Johanna is the Asset Manager for the San Francisco Community Land Trust, where she focuses on compliance, legal, and asset management functions across the organization. She brings more than a decade of experience in the private and nonprofit sectors, with a background spanning law, project management, and operations.

Johanna earned her JD from UC Law San Francisco and an LLM from Université Paris II – Panthéon-Assas. As an attorney, much of her practice centered on human rights, including tenant and consumer rights, gender equity, and asylum work. Her varied professional experience (including roles in project management, property management, and even as a local bookseller) reflects her commitment to service, community, and thoughtful problem-solving.

Born and raised in San Francisco, Johanna is passionate about advancing housing stability and keeping her hometown affordable for all residents.

Kayla Tran
Accounting Manager

Kayla grew up in the Bay Area and graduated from San Jose State University. With over a decade of accounting experience, five of those years focused on nonprofit affordable housing, she is excited to contribute to SFCLT’s mission. She is committed to making a positive impact by serving the staff, residents, and the broader community.

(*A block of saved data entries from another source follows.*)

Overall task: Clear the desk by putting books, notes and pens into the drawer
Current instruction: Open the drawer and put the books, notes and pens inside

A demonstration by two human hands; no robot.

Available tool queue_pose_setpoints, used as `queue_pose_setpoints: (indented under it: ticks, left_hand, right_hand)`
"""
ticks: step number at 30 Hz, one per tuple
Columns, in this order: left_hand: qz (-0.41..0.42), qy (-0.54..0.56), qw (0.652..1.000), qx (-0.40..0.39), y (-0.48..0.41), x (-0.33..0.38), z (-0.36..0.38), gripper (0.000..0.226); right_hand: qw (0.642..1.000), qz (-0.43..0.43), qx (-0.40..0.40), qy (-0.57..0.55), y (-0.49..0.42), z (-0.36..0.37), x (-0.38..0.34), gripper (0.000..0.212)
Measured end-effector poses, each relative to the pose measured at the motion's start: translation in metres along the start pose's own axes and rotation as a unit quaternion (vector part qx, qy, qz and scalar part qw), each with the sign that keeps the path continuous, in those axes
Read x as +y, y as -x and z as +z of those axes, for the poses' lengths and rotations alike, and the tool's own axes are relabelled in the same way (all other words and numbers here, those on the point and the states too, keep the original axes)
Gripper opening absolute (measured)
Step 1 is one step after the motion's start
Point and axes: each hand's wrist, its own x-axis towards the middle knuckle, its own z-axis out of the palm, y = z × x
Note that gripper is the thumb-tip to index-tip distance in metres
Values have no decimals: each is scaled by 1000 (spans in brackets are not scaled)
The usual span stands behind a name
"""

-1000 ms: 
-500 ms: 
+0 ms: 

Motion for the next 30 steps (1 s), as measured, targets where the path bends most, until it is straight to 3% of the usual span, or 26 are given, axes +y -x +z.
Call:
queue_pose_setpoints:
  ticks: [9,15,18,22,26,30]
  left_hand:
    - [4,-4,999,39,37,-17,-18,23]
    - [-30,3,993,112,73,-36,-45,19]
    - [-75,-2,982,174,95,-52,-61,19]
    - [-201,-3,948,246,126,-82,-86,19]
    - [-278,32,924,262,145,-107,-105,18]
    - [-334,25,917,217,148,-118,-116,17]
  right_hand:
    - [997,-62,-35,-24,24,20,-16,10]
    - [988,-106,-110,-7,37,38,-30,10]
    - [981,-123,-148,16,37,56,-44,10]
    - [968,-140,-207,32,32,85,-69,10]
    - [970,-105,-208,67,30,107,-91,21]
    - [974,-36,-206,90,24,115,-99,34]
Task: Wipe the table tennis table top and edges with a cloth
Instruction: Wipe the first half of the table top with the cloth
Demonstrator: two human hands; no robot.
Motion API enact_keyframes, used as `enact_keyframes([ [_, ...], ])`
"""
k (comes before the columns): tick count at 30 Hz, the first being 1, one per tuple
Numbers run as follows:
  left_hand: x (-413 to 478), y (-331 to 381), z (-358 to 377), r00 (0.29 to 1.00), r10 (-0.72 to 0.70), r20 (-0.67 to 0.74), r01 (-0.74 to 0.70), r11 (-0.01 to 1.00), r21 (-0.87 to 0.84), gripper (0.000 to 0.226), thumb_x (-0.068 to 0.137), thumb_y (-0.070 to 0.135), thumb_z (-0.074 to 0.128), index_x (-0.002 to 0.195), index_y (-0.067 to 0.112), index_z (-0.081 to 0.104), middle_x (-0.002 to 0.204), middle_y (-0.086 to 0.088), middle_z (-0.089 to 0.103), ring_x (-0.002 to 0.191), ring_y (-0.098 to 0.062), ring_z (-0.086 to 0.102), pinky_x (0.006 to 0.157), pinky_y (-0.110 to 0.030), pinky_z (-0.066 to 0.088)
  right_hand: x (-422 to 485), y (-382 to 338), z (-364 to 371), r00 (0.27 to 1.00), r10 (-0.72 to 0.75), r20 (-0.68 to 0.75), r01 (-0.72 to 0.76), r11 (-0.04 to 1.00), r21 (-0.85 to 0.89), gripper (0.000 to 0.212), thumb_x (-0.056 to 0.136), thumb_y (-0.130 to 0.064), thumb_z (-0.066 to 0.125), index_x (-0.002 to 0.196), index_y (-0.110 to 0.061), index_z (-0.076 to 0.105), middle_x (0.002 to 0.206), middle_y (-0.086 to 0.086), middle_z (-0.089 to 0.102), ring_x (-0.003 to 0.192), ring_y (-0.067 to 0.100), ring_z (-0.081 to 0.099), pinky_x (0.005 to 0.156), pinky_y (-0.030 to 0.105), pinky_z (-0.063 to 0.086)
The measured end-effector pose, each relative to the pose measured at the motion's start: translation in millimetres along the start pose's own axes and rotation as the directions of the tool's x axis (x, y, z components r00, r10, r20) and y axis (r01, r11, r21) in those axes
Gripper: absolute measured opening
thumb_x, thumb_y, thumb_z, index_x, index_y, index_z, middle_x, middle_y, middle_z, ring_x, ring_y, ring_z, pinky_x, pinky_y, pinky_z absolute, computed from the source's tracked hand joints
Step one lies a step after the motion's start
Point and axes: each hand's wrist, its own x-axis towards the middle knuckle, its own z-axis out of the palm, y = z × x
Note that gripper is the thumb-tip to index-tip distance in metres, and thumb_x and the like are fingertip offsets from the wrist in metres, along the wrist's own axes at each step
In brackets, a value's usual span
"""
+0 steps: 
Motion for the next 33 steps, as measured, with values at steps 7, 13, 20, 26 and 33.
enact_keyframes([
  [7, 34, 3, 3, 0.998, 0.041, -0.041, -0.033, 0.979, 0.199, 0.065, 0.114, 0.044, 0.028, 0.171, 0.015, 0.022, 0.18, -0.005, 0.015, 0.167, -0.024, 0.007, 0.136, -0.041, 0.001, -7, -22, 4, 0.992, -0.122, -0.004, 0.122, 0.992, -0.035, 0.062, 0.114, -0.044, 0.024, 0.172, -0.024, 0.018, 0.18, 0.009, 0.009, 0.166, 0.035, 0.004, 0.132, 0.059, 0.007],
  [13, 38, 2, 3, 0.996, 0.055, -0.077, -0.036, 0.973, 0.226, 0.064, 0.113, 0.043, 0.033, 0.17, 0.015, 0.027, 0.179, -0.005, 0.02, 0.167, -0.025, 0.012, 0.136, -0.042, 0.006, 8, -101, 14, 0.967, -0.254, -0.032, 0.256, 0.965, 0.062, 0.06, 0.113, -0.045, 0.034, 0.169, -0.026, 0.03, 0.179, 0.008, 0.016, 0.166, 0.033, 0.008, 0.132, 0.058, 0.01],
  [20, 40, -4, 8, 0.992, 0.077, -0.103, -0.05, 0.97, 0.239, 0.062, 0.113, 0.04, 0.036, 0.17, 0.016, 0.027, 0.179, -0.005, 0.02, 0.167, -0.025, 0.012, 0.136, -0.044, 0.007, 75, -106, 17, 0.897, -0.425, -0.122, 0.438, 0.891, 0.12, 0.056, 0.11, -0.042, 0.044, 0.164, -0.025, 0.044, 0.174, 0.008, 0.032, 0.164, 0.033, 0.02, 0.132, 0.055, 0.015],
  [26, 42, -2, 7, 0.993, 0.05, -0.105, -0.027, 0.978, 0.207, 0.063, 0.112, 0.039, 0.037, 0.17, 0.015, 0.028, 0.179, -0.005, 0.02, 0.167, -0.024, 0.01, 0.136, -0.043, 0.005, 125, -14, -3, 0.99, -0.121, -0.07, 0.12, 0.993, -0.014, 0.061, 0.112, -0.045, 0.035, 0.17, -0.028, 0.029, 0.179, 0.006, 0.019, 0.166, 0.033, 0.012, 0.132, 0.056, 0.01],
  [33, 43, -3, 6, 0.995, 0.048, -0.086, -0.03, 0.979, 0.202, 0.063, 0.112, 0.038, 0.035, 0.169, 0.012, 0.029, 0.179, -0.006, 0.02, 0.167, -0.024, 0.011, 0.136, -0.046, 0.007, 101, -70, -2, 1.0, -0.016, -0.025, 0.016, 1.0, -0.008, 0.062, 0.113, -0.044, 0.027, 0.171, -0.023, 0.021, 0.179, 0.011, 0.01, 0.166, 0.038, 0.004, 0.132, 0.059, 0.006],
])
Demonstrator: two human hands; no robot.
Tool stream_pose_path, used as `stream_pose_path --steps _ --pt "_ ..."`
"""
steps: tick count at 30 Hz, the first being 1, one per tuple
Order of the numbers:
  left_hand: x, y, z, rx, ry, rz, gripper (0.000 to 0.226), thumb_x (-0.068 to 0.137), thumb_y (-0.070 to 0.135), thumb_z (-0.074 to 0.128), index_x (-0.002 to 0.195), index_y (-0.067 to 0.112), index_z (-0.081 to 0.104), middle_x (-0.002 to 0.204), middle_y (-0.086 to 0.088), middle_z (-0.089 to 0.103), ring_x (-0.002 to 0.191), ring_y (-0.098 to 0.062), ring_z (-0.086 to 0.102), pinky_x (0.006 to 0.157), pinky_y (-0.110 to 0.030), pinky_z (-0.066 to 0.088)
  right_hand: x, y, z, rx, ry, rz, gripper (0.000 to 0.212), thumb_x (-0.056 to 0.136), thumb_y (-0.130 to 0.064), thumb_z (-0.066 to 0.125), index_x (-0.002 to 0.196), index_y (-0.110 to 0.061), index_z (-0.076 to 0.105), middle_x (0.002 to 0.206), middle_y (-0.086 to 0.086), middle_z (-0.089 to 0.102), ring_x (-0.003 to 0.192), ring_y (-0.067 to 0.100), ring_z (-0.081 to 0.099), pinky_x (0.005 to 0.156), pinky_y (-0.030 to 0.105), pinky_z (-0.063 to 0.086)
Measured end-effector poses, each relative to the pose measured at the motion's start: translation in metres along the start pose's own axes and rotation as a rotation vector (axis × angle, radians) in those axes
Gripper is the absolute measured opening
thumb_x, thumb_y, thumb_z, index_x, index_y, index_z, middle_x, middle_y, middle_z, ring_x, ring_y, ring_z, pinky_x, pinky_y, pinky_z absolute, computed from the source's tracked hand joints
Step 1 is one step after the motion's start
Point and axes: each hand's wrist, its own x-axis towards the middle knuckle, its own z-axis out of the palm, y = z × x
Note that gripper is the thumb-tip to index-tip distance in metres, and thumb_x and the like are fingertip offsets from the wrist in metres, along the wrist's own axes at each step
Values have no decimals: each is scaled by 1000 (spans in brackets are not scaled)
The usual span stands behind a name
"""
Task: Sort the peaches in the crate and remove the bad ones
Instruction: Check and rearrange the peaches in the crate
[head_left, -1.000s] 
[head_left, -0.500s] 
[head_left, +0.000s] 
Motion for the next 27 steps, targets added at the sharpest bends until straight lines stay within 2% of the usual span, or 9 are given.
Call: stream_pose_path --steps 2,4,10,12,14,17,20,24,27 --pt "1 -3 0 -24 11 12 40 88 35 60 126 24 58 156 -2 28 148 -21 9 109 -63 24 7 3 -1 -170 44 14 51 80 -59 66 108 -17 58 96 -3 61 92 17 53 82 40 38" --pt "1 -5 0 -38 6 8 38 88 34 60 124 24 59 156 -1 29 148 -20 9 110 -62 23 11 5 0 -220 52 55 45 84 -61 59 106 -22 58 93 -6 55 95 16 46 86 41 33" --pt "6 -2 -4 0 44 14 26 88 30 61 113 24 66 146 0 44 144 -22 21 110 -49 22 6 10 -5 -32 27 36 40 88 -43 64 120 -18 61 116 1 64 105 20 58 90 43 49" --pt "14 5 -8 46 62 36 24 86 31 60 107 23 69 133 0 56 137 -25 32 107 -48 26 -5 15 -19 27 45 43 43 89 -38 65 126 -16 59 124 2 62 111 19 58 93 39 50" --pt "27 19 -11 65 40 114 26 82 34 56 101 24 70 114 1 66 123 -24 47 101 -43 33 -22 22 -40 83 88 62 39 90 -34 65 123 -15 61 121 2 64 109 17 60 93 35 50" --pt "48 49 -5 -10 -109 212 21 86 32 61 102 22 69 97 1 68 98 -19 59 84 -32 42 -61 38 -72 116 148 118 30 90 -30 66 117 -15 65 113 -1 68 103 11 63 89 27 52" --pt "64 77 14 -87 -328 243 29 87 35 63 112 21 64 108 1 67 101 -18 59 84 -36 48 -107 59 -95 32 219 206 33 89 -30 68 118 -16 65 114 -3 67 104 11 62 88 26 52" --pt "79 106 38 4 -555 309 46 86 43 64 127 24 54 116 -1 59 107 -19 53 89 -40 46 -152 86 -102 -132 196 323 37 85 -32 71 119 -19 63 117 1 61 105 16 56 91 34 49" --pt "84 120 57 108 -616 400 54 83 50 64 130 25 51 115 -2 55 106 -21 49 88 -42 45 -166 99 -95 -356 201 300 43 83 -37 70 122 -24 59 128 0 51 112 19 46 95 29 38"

Kayla truly enjoys working with numbers, but what excites her the most is collaborating with her talented colleagues at SFCLT. Their passion for their work and dedication to the community inspires her daily. She is deeply passionate about helping families find stability and hope through affordable housing and strives to bring that purpose to her work.

Outside of work, she is proud to support her children’s church group as a volunteer and believes in the power of prayer and the guidance it offers in both her personal and professional life. When she is not volunteering or spending time with family, she enjoys watching her son play basketball, going camping, and traveling to new places to experience different cultures.

Mayerling Castillo
Program Manager: Co-op

Originally from Chile, Mayerling brings over two decades of experience in hospitality, wellness coaching, and cooperative development. She holds a degree in Business Administration and Social Entrepreneurship from Mills College University. Mayerling’s passion lies in promoting effective collaboration in multicultural environments, a commitment that has inspired many.

As the co-founder of Colmenar Cooperative Consulting, Mayerling has been a driving force in supporting worker-owned cooperative development. Her application of popular education principles and solidarity economy practices has been transformative. She is a vocal advocate for inclusion, building solid networks, and championing diversity in every project. Her dedication and expertise were recognized when she was awarded a Cooperative Development Fellowship by Prospera Co-ops in 2018. In 2023, she furthered her expertise by completing a Cooperative Development Program with the Center for Family Life.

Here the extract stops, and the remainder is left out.